• Required action
For each line of the listing that holds "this", show the full line.
[[ Given information open ]]
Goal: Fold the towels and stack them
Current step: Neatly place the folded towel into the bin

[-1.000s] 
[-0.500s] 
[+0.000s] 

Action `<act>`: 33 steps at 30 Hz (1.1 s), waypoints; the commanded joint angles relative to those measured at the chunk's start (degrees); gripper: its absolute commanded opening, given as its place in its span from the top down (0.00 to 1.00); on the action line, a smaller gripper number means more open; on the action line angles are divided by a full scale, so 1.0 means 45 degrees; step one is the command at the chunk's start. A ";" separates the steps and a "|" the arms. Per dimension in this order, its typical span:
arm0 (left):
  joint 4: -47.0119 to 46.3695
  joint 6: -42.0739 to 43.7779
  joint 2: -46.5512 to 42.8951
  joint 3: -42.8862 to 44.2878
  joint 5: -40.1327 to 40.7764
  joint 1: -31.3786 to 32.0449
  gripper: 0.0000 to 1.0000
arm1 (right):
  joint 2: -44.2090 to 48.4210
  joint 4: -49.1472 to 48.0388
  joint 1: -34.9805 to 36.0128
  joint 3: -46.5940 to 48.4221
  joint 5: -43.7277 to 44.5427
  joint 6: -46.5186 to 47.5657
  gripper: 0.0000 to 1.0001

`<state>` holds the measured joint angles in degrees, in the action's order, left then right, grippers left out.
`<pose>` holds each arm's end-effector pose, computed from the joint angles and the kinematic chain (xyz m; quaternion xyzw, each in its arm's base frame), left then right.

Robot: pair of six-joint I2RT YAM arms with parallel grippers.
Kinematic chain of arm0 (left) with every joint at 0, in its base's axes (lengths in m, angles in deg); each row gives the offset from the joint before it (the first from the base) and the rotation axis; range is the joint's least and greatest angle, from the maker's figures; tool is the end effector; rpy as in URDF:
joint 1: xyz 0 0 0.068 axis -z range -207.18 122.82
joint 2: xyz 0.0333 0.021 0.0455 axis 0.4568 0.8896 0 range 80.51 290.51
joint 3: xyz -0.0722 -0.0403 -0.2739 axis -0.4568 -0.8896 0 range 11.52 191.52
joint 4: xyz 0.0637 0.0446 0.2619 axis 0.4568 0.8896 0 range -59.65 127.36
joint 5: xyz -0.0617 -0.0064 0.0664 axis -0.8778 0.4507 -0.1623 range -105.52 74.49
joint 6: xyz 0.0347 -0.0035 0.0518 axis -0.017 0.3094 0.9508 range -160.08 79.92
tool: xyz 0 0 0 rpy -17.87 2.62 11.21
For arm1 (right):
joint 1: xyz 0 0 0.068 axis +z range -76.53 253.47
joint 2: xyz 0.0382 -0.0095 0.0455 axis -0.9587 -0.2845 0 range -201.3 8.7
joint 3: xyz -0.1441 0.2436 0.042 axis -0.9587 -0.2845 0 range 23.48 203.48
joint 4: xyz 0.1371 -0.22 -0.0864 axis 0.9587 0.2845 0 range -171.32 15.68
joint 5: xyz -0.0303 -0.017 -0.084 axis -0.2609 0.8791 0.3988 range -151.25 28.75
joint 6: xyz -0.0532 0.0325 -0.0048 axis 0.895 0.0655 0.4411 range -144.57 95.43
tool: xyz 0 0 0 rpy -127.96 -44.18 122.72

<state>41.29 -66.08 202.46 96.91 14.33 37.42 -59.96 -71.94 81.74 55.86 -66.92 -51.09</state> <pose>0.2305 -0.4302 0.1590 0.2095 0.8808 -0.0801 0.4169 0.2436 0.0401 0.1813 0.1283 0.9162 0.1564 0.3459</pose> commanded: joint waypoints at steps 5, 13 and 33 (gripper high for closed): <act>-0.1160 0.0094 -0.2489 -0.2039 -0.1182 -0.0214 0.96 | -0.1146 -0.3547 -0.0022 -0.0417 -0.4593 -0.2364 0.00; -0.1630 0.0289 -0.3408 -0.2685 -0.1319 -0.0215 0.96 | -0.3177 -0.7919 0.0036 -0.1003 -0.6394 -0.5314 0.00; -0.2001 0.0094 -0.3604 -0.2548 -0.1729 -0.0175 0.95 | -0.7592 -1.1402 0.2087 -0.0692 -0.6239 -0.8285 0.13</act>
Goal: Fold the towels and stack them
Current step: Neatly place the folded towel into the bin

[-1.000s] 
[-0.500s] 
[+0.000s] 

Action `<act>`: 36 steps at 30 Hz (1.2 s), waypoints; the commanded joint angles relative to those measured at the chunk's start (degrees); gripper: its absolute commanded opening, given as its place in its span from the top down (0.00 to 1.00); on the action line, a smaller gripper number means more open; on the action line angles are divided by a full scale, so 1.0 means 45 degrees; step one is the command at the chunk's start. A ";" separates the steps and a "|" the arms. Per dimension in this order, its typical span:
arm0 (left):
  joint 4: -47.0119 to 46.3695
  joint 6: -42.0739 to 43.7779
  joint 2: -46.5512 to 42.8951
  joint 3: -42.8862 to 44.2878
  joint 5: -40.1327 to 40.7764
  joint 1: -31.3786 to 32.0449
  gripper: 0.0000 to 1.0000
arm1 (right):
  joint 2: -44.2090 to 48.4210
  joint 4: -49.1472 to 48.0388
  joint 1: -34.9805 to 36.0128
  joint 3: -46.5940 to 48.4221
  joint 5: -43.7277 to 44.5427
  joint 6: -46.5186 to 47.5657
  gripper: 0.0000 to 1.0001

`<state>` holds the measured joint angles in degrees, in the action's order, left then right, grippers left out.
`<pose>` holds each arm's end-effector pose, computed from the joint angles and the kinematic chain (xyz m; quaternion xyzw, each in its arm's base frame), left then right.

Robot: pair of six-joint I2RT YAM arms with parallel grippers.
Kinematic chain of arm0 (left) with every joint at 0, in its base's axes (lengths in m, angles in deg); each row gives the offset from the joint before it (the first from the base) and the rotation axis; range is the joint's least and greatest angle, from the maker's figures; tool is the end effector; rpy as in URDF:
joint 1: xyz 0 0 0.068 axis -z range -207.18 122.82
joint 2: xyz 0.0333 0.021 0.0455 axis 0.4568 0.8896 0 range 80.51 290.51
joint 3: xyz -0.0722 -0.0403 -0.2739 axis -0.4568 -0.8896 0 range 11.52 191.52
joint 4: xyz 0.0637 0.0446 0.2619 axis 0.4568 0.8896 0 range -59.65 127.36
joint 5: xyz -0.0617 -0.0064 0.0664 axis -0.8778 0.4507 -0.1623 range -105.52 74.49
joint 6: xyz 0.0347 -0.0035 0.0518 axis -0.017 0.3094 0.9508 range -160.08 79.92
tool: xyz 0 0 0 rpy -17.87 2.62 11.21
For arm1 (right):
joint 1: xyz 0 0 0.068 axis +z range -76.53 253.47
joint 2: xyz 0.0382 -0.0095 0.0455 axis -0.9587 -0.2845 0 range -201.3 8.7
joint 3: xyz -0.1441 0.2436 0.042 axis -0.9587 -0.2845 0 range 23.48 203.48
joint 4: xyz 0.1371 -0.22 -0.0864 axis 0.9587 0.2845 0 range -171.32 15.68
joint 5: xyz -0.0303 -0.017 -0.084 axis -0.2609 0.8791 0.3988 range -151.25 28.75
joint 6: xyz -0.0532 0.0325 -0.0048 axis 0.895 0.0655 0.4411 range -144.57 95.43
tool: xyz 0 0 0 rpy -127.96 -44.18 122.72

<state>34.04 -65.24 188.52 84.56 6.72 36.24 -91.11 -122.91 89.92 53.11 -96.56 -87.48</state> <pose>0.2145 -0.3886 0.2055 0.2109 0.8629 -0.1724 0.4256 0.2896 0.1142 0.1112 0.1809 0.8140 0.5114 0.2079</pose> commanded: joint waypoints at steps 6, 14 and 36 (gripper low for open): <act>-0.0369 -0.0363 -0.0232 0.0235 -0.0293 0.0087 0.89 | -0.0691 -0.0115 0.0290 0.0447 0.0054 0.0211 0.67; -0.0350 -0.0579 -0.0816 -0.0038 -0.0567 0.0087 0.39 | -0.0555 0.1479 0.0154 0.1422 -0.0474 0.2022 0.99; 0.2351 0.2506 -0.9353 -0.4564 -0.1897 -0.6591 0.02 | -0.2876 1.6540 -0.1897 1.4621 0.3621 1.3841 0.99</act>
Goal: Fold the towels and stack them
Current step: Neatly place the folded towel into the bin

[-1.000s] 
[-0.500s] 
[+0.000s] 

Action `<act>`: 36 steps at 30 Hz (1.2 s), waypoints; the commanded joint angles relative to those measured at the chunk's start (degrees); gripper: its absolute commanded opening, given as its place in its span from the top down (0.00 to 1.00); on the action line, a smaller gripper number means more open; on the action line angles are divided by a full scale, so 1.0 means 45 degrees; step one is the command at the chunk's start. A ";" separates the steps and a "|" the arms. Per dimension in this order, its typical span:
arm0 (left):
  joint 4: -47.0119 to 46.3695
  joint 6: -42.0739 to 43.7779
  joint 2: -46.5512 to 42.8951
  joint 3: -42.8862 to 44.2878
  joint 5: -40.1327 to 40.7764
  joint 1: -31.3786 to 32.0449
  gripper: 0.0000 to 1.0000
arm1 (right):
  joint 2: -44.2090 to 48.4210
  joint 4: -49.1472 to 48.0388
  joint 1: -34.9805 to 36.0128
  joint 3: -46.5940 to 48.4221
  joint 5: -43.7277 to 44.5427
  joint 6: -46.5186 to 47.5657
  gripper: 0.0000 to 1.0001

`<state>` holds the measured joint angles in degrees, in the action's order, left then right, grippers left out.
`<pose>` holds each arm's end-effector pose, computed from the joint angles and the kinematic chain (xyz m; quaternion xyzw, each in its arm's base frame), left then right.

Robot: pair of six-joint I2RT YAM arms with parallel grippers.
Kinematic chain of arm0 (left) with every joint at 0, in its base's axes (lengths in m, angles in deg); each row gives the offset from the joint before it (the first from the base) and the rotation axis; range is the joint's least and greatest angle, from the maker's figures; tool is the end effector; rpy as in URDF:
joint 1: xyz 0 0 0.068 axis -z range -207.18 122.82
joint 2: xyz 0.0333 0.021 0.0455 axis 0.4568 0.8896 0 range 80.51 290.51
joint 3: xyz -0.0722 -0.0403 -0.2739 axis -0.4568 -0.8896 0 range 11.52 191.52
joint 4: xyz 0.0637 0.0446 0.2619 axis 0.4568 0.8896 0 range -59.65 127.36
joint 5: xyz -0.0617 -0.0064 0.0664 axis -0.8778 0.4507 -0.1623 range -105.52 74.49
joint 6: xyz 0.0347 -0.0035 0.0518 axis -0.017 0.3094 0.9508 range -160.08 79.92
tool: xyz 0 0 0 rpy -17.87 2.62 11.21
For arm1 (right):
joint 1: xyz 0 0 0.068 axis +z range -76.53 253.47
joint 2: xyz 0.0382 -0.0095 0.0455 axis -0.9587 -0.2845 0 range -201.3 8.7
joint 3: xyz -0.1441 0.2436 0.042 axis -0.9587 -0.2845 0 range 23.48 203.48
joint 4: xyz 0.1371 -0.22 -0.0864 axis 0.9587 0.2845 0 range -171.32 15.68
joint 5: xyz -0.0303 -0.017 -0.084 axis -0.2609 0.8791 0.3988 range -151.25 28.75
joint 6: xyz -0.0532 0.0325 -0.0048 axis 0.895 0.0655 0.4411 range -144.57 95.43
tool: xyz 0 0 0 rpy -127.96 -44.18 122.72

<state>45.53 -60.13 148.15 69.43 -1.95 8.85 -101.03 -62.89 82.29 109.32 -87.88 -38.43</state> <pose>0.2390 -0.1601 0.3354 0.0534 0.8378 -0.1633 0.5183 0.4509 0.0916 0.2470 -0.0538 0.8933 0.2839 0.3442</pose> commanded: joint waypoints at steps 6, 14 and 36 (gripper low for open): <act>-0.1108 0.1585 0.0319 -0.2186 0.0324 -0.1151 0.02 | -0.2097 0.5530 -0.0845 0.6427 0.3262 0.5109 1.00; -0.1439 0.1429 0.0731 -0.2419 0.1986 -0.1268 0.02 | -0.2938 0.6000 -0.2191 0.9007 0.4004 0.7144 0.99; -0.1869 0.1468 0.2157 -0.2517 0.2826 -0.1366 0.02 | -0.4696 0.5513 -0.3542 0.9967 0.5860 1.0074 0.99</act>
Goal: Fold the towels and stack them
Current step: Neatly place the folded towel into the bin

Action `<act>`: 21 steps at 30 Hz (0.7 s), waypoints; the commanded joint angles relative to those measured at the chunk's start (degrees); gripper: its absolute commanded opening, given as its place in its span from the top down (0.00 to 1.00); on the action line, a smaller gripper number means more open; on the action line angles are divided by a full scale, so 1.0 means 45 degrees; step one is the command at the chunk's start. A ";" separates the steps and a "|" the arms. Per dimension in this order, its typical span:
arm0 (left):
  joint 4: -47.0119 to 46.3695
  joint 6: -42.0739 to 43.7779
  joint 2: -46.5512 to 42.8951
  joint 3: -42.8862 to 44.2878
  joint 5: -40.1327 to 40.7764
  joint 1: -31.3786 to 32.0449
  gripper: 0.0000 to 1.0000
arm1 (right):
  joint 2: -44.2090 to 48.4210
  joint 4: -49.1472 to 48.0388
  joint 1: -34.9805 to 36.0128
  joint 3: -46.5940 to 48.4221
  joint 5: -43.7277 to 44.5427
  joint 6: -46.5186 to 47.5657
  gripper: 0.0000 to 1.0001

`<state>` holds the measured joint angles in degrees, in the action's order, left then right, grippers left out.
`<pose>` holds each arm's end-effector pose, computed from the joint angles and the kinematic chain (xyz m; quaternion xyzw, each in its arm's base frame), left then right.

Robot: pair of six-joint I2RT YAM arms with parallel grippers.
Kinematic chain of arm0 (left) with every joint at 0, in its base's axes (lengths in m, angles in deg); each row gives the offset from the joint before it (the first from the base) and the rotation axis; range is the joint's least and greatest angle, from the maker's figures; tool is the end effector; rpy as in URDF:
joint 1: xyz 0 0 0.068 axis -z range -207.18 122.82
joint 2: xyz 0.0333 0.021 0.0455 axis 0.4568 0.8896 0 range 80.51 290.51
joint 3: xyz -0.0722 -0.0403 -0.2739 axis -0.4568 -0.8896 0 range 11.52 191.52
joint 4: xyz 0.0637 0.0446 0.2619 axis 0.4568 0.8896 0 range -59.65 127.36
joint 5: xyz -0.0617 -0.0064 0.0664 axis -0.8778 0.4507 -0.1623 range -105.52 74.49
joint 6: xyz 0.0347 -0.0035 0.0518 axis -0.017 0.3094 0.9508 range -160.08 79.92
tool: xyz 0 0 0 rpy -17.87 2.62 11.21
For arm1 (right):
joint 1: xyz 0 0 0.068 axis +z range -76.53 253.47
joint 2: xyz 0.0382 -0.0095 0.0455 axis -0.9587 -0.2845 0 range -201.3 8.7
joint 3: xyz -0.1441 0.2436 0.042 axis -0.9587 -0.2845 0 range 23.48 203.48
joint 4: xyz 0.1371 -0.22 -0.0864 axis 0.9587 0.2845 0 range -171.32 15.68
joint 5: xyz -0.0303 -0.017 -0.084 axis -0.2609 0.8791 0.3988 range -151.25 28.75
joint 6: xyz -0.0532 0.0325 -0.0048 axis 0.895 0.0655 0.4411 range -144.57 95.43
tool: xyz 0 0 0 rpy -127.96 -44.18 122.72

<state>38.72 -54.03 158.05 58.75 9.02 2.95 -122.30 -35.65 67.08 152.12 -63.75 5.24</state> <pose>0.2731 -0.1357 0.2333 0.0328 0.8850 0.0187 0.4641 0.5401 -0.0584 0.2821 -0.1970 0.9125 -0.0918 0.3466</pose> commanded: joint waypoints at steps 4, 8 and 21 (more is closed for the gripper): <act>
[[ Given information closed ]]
• Expected answer
Action `<act>`: 33 steps at 30 Hz (1.1 s), waypoints; the commanded joint angles relative to those measured at the chunk's start (degrees); gripper: its absolute commanded opening, given as its place in its span from the top down (0.00 to 1.00); on the action line, a smaller gripper number means more open; on the action line angles are divided by a full scale, so 1.0 means 45 degrees; step one is the command at the chunk's start. A ";" separates the steps and a "|" the arms. Per dimension in this order, its typical span:
Action `<act>`: 36 steps at 30 Hz (1.2 s), waypoints; the commanded joint angles relative to those measured at the chunk's start (degrees); gripper: its absolute commanded opening, given as its place in its span from the top down (0.00 to 1.00); on the action line, a smaller gripper number means more open; on the action line angles are divided by a full scale, so 1.0 means 45 degrees; step one is the command at the chunk's start. A ";" separates the steps and a "|" the arms. Per dimension in this order, its typical span:
Action `<act>`: 36 steps at 30 Hz (1.2 s), waypoints; the commanded joint angles relative to those measured at the chunk's start (degrees); gripper: its absolute commanded opening, given as its place in its span from the top down (0.00 to 1.00); on the action line, a smaller gripper number means more open; on the action line angles are divided by a full scale, so 1.0 means 45 degrees; step one is the command at the chunk's start. A ";" separates the steps and a "|" the arms. Per dimension in this order, its typical span:
Action `<act>`: 21 steps at 30 Hz (0.7 s), waypoints; the commanded joint angles relative to those measured at the chunk's start (degrees); gripper: its absolute commanded opening, given as its place in its span from the top down (0.00 to 1.00); on the action line, a smaller gripper number means more open; on the action line angles are divided by a full scale, so 1.0 means 45 degrees; step one is the command at the chunk's start. A ";" separates the steps and a "|" the arms. Per dimension in this order, its typical span:

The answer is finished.